PerformanceCounterCategory.Exists("myCategory")

on a system (clean install of XP SP3) where the category doesn't exist I'm getting the following exception thrown ...

    Input string was not in a correct format.
at System.Number.StringToNumber(String str, NumberStyles options, NumberBuffer& number, NumberFormatInfo info, Boolean parseDecimal)
       at System.Number.ParseInt32(String s, NumberStyles style, NumberFormatInfo info)
       at System.Int32.Parse(String s, IFormatProvider provider)
       at System.Diagnostics.PerformanceCounterLib.GetStringTable(Boolean isHelp)
       at System.Diagnostics.PerformanceCounterLib.get_NameTable()
       at System.Diagnostics.PerformanceCounterLib.get_CategoryTable()
       at System.Diagnostics.PerformanceCounterLib.CategoryExists(String machine, String category)
       at System.Diagnostics.PerformanceCounterCategory.Exists(String categoryName, String machineName)
       at System.Diagnostics.PerformanceCounterCategory.Exists(String categoryName)

Not wanting to blame the framework :) what am I doing wrong?

EDIT: After checking the Performance Object list - it's full of numbers rather than the normal text - looks like the list is corrupt - going to try this KB

+1  A: 

Ok.
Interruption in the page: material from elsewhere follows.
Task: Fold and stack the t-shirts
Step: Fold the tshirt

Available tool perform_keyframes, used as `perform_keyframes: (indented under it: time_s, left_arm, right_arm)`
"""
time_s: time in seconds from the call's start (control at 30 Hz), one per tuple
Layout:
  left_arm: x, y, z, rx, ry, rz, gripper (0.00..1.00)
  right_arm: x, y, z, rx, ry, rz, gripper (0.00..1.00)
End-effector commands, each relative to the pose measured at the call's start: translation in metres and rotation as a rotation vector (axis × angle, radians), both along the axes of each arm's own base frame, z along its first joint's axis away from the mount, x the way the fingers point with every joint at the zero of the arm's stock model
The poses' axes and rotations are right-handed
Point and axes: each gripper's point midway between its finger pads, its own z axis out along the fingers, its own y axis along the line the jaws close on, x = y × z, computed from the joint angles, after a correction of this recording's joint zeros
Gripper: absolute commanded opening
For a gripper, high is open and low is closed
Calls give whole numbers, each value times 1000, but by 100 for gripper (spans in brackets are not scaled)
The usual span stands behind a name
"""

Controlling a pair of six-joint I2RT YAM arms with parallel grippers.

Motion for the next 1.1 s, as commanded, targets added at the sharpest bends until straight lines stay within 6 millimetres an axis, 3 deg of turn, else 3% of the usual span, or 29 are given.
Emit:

Turned out to be a very corrupt registry. To fix I got (from the KB in the question) perfc009.dat and perfh009.bat from the xp disc (see this KB for expanding off the disc) and popped them into %systemroot%/system32.

PaulB
This manafested itself when using PolyMon on a Windows 2003 server, doing the same (from an W2K3 Disc) worked in my case, without apparant side effects. Thanks.